Advances in innovation across the food sector play a key role in maintaining Ireland’s status as a food exporter, explains Mark Fenelon, Head of Teagasc’s Food Programme at Ashtown and Moorepark.

                                   

Facilities at Teagasc’s Food Research Centres have the potential to help Ireland maintain its reputation as a major food exporter. Credit: Andrew Downes

Future innovation within our food system will undoubtedly involve new technologies, methodologies and science to drive transformation in food production, processing and consumption. Research will need to embrace advanced data analytics to drive efficiency, sustainability and resilience within our food sector. To achieve this, our focus is on maintaining core food science principles while facilitating the introduction of the latest developments in science and engineering.

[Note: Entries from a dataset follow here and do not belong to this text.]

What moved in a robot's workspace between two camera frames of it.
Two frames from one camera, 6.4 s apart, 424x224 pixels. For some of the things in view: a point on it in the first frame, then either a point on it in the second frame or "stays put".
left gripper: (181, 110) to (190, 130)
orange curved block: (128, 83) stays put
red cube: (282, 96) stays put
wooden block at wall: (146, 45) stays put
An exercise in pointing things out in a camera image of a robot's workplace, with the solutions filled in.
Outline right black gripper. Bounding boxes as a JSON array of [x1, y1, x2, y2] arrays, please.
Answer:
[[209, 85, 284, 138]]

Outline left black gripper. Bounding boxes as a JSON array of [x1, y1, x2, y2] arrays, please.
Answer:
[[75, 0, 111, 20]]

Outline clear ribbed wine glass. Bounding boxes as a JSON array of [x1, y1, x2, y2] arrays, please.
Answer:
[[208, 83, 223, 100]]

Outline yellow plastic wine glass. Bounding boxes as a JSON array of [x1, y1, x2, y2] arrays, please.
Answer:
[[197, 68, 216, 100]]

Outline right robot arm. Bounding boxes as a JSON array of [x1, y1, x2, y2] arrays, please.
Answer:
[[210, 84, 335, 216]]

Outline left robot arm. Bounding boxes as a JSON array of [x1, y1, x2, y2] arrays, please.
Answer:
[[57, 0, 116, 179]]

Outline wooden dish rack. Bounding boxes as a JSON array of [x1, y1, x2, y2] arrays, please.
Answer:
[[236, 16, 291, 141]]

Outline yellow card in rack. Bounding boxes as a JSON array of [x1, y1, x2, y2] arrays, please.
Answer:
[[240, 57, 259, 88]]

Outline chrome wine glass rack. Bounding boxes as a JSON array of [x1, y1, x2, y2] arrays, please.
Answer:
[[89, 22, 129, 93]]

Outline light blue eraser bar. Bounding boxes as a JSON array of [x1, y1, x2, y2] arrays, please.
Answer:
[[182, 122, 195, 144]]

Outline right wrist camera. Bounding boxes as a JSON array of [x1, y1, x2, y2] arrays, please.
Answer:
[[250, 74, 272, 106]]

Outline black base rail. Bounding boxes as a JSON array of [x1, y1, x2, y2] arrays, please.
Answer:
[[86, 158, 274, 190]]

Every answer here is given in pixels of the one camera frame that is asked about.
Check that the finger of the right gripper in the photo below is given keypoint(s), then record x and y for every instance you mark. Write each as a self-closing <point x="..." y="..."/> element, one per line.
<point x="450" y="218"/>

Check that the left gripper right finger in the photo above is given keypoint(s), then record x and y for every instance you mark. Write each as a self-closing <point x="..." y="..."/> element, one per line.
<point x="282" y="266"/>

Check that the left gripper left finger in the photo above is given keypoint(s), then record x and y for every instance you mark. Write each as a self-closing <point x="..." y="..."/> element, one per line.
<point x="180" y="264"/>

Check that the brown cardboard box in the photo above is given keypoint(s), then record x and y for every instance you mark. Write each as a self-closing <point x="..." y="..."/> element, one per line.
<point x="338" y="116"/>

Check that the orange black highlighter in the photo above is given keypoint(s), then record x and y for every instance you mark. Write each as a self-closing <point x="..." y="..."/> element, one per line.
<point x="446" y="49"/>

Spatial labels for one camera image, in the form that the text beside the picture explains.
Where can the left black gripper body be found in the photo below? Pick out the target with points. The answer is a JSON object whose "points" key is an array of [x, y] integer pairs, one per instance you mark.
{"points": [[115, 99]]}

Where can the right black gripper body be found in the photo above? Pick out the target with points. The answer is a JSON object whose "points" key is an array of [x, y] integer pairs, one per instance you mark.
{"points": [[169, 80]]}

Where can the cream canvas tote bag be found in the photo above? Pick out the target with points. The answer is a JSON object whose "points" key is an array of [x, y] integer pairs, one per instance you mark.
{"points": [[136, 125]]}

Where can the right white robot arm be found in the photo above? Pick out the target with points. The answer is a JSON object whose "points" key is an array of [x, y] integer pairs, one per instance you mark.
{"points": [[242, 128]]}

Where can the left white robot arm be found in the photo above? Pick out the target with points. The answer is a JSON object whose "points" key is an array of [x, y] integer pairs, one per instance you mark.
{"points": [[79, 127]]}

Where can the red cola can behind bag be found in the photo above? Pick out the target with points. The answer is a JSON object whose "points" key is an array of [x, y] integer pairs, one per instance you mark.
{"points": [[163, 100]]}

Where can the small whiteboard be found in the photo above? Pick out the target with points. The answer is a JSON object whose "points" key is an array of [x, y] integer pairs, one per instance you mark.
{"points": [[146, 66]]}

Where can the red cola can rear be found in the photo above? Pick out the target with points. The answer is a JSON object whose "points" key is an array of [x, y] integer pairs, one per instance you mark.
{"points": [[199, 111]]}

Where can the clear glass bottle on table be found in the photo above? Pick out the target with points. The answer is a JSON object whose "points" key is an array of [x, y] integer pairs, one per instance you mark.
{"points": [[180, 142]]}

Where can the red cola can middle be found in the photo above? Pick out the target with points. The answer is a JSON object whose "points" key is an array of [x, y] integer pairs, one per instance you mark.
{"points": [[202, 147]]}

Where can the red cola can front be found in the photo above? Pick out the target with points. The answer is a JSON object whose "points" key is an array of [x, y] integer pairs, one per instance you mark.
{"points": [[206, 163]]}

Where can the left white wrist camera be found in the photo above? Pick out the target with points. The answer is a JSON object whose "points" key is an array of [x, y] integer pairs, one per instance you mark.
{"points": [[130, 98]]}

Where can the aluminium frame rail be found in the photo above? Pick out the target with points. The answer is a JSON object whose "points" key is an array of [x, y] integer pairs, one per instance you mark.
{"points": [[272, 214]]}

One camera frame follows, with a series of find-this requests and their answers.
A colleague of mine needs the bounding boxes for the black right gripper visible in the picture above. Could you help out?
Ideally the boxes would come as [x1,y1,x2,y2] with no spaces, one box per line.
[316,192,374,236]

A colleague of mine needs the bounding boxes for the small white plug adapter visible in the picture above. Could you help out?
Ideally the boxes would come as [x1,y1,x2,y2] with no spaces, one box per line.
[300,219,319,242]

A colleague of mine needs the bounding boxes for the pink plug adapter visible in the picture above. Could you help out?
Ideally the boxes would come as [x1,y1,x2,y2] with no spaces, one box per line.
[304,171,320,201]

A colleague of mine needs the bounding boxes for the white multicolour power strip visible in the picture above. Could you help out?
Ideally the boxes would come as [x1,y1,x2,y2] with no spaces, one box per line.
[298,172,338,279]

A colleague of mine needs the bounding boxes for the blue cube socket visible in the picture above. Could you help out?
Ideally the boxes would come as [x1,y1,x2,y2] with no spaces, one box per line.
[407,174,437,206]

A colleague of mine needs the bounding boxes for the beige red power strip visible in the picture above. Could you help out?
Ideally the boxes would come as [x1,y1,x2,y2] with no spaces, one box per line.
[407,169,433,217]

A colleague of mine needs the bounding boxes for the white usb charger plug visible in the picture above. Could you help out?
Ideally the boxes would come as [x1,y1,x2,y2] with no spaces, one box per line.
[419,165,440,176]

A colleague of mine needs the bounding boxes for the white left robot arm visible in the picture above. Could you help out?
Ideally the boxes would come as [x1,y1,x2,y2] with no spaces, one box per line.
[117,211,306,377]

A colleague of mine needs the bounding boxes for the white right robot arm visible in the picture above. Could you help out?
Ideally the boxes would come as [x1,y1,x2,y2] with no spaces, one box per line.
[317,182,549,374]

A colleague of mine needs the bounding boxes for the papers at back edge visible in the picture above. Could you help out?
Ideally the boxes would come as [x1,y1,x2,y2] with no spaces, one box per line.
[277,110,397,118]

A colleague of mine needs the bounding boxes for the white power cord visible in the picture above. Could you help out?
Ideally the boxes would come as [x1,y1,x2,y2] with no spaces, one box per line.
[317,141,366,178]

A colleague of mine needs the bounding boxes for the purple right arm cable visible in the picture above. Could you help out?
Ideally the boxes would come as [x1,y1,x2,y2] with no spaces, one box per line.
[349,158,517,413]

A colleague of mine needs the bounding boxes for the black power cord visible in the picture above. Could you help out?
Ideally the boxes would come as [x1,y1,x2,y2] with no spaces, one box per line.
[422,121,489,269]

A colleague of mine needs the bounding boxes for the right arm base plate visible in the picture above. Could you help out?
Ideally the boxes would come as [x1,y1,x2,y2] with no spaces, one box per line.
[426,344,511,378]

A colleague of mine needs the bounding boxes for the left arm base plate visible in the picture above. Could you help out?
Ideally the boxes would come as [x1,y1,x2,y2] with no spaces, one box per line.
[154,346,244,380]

The concept of sustainable food systems includes diversification, nutrition, sustainable packaging and processing efficiency across all food sectors. This is underpinned by food safety, sensory, quality and health benefits, which are integral to any food system.

The Teagasc Food Research Programme is uniquely positioned to look across the value chain from soil to ingredient and, ultimately, the finished food product. Since Ireland is an exporting country, it is highly relevant to our work that we understand consumer trends in global markets, and the nutritional and functional attributes of the ingredients or foods we produce.

Creating new value

Research has evolved to support diversification within our food system, creating new value streams and increasing bio-circularity by valorising crop-, animal-, and marine-based biomass into novel or renewable products.

The conversion to biomaterials for food and non-food applications is made possible through molecular and processing techniques. New and existing processing strategies can be integrated for protein and residual biomass extraction, fractionation, concentration and drying. Coupled with the development of biobanks for microbiome and enzyme biotransformation, this will ultimately determine the extent of capability and thus circularity by creating new food value streams.

“Alongside advances in molecular sciences, this knowledge and technology can be applied to the nutrition, functionality and safety of the food we consume.”

Moreover, to innovate in food product and process design, we need to be able to measure what we study. Advanced instrumentation and Artificial Intelligence analytical tools will continue to be a key focus of our research.

The integration of digital solutions doesn’t stop there; vision recognition, robotics, mixed reality, generative AI and advanced data analytics are applicable across the food programme.

The Industrial Internet of Things supports sensor development and edge computing and can transform manufacturing processes. It has the potential to re-engineer food manufacturing to better meet changing consumer demand.

A convergence of technologies is happening, generating a new understanding of complex food structures and behaviour during processing, storage and digestion. Alongside advances in molecular sciences, this knowledge and technology can be applied to the nutrition, functionality and safety of the food we consume.

The Teagasc food programme team will continue to collaborate extensively with the other Teagasc programmes and external collaborators to develop Ireland’s natural food resources and, ultimately, its economic and nutritional needs.